Action item: Find the line containing "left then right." in the entries below. Restate it and each line after it, word for word, up to and including the line containing "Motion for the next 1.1".

Source data:
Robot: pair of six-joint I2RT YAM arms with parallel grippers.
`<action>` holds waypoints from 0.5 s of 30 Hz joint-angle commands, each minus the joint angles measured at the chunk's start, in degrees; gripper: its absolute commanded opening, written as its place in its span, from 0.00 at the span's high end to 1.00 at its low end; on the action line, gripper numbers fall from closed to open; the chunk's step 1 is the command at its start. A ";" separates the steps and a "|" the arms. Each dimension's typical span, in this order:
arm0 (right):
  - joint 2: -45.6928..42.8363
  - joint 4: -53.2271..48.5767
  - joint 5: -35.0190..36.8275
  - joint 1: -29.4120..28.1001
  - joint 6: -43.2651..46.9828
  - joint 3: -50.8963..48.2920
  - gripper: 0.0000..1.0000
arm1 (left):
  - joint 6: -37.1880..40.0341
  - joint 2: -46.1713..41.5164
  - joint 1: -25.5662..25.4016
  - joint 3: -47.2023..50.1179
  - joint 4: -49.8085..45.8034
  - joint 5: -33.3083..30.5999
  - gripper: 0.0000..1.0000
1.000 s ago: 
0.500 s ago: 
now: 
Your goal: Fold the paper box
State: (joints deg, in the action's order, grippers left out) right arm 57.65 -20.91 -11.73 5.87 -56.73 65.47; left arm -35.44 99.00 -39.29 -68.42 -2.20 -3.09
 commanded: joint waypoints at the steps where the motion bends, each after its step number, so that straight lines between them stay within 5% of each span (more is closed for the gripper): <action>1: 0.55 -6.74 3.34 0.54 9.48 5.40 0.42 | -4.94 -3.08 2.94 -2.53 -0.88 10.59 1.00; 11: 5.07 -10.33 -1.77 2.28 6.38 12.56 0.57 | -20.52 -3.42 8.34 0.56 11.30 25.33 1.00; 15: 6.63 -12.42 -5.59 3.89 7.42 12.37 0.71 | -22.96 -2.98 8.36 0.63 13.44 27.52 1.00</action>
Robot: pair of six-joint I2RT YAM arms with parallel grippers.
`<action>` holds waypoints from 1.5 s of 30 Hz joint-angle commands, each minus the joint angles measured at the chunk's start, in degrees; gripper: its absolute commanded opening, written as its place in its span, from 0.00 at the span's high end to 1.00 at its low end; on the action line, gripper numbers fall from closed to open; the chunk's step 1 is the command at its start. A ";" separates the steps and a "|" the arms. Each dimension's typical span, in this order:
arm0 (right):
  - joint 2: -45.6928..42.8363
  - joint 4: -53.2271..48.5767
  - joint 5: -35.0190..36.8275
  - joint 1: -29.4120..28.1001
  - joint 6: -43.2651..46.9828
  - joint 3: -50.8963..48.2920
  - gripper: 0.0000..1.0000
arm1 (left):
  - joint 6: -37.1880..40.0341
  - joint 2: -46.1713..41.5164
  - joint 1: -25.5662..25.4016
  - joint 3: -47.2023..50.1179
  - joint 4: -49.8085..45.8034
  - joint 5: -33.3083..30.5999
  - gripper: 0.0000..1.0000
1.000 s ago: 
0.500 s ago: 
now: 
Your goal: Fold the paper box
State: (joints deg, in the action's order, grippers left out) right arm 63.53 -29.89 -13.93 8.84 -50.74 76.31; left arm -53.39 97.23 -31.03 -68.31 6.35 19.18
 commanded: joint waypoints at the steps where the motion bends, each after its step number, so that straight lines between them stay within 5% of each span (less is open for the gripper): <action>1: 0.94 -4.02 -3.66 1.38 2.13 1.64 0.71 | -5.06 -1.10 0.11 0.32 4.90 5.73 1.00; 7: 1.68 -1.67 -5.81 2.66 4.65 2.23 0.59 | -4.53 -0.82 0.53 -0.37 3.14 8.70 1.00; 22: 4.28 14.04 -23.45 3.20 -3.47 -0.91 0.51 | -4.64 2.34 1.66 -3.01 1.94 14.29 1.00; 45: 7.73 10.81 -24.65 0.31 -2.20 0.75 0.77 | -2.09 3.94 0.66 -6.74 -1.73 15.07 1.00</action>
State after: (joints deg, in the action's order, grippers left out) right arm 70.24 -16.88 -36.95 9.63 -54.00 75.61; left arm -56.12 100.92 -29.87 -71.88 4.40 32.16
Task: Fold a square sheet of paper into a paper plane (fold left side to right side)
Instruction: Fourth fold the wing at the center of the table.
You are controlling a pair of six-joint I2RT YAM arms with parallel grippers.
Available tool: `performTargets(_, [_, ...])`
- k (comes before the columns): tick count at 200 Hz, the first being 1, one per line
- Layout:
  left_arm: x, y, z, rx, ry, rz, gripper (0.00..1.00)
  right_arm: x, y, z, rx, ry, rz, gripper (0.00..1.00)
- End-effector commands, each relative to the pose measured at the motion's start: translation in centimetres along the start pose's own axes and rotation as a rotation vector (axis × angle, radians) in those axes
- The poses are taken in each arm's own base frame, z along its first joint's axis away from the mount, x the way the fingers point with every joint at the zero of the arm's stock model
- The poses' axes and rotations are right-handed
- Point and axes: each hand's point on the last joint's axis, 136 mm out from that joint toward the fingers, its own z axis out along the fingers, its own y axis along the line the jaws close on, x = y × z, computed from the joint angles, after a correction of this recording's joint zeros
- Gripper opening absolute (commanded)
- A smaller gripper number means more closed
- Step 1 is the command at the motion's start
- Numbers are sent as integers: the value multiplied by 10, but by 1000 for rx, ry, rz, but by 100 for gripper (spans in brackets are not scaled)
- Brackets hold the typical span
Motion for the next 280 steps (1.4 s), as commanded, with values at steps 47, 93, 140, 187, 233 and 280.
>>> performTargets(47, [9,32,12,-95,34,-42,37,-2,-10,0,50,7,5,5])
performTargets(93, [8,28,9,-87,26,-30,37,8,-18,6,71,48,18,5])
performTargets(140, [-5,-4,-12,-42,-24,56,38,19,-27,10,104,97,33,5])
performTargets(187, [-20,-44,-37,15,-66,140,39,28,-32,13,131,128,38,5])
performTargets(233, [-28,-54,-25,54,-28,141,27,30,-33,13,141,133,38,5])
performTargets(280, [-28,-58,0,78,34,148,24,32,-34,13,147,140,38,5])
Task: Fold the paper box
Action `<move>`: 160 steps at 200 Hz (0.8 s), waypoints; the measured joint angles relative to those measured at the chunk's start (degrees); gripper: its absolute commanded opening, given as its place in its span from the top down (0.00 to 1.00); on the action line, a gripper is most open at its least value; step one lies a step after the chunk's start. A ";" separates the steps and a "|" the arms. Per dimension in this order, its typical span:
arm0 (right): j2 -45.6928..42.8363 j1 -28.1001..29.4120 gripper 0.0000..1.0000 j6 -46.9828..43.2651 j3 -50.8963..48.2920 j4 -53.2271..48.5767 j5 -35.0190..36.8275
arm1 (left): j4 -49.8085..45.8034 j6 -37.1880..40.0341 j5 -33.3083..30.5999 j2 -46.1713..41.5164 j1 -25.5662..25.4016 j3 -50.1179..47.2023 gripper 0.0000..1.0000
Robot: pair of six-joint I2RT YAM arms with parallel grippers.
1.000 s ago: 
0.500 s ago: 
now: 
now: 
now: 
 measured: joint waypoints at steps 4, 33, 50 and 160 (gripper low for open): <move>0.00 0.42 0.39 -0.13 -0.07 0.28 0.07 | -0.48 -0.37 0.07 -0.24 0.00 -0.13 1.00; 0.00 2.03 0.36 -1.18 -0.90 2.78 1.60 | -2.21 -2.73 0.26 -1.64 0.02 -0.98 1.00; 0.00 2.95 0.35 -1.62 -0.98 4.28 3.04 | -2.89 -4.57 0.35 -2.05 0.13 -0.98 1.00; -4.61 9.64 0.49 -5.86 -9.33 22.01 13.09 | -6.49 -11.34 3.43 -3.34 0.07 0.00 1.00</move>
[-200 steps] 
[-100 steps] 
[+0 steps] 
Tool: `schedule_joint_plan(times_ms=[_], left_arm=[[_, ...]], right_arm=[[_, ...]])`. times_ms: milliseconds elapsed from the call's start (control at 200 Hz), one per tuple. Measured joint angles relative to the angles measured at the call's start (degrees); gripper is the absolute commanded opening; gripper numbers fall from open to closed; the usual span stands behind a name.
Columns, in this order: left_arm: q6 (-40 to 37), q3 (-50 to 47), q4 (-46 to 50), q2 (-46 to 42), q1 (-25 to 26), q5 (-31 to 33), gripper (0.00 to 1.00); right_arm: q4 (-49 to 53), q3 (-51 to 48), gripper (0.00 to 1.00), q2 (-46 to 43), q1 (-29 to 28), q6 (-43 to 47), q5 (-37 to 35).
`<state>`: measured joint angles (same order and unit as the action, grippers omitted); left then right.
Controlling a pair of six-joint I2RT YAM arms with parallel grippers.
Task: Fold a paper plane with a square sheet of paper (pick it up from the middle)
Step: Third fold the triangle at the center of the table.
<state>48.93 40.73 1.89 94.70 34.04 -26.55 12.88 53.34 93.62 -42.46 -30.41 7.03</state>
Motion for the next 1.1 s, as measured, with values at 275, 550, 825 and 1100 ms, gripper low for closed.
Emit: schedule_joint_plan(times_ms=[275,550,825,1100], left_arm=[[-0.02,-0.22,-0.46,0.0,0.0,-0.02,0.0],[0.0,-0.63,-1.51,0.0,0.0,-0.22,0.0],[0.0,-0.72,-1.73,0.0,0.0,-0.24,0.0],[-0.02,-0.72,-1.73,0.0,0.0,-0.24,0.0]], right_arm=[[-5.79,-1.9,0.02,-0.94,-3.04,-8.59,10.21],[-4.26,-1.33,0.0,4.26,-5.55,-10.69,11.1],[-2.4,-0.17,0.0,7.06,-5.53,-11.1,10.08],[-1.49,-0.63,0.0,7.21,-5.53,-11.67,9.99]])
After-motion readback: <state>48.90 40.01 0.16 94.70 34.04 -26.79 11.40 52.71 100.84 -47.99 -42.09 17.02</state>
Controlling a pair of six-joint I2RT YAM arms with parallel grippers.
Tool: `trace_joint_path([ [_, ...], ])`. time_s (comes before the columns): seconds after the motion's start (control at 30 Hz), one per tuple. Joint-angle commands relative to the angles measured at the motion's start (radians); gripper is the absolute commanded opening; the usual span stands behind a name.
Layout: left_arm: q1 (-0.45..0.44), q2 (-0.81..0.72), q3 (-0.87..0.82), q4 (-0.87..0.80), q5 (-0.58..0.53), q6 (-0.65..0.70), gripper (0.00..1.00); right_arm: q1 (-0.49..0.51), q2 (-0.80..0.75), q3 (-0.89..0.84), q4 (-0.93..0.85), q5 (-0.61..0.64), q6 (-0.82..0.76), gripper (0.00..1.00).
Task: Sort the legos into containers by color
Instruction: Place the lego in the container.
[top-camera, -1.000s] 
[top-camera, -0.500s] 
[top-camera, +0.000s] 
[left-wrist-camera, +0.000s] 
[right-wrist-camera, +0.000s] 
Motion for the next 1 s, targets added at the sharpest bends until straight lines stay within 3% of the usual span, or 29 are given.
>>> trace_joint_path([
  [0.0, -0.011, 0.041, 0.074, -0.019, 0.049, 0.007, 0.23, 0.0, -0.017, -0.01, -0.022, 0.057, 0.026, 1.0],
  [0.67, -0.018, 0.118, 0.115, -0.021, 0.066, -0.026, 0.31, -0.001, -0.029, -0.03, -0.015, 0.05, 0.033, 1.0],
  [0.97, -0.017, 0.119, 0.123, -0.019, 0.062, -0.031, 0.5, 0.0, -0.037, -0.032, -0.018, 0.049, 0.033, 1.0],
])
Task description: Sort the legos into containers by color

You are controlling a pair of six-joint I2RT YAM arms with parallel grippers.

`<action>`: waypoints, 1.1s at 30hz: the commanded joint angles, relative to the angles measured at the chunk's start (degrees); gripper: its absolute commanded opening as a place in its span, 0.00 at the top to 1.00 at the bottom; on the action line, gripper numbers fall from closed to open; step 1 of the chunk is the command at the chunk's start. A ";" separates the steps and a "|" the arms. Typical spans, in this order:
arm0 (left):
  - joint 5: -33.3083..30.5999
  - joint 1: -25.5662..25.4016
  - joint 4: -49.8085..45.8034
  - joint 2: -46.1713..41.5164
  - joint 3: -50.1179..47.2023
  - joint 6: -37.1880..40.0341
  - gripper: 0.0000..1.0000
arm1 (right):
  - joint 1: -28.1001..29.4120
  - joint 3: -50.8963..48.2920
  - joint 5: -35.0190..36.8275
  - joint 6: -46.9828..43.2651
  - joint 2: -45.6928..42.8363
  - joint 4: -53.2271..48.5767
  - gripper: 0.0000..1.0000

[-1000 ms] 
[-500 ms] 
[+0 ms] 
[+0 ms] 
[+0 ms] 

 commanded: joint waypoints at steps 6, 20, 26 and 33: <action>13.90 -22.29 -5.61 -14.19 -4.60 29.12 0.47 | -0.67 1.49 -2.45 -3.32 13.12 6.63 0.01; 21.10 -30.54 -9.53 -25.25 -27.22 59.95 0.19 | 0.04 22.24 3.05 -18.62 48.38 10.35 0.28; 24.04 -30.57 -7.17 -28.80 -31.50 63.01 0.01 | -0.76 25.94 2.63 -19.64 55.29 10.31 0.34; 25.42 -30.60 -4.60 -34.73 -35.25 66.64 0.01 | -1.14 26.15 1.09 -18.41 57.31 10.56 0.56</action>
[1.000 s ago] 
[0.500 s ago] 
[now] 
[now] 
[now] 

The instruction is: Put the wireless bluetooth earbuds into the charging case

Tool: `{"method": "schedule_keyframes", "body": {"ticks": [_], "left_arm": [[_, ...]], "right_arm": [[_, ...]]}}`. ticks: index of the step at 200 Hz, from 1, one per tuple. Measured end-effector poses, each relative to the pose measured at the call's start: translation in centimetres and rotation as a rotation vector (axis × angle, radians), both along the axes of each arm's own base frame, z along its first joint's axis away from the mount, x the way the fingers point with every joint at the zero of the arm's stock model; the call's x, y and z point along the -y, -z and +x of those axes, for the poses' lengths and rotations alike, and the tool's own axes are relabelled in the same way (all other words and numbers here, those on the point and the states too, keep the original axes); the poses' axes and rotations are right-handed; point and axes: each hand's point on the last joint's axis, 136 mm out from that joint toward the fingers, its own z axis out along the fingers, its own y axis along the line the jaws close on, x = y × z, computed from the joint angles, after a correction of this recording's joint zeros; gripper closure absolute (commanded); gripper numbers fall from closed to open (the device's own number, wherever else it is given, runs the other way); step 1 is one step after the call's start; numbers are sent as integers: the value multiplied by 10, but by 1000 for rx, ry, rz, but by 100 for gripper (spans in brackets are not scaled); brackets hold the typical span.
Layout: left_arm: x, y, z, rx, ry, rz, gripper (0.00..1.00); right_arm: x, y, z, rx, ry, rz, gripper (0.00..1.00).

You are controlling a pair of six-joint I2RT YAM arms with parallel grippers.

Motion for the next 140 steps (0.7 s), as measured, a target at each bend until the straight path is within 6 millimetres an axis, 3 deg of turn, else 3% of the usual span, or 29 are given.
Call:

Problem solution:
`<state>`: measured joint angles (same order and unit as the action, grippers omitted); left then right.
Controlling a pair of six-joint I2RT YAM arms with parallel grippers.
Task: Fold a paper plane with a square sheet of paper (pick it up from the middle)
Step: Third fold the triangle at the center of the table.
<state>48.93 40.73 1.89 94.70 34.04 -26.55 12.88 53.34 93.62 -42.46 -30.41 7.03</state>
Motion for the next 1.1 s, as measured, with values at 275, 550, 825 and 1100 ms, gripper low for closed.

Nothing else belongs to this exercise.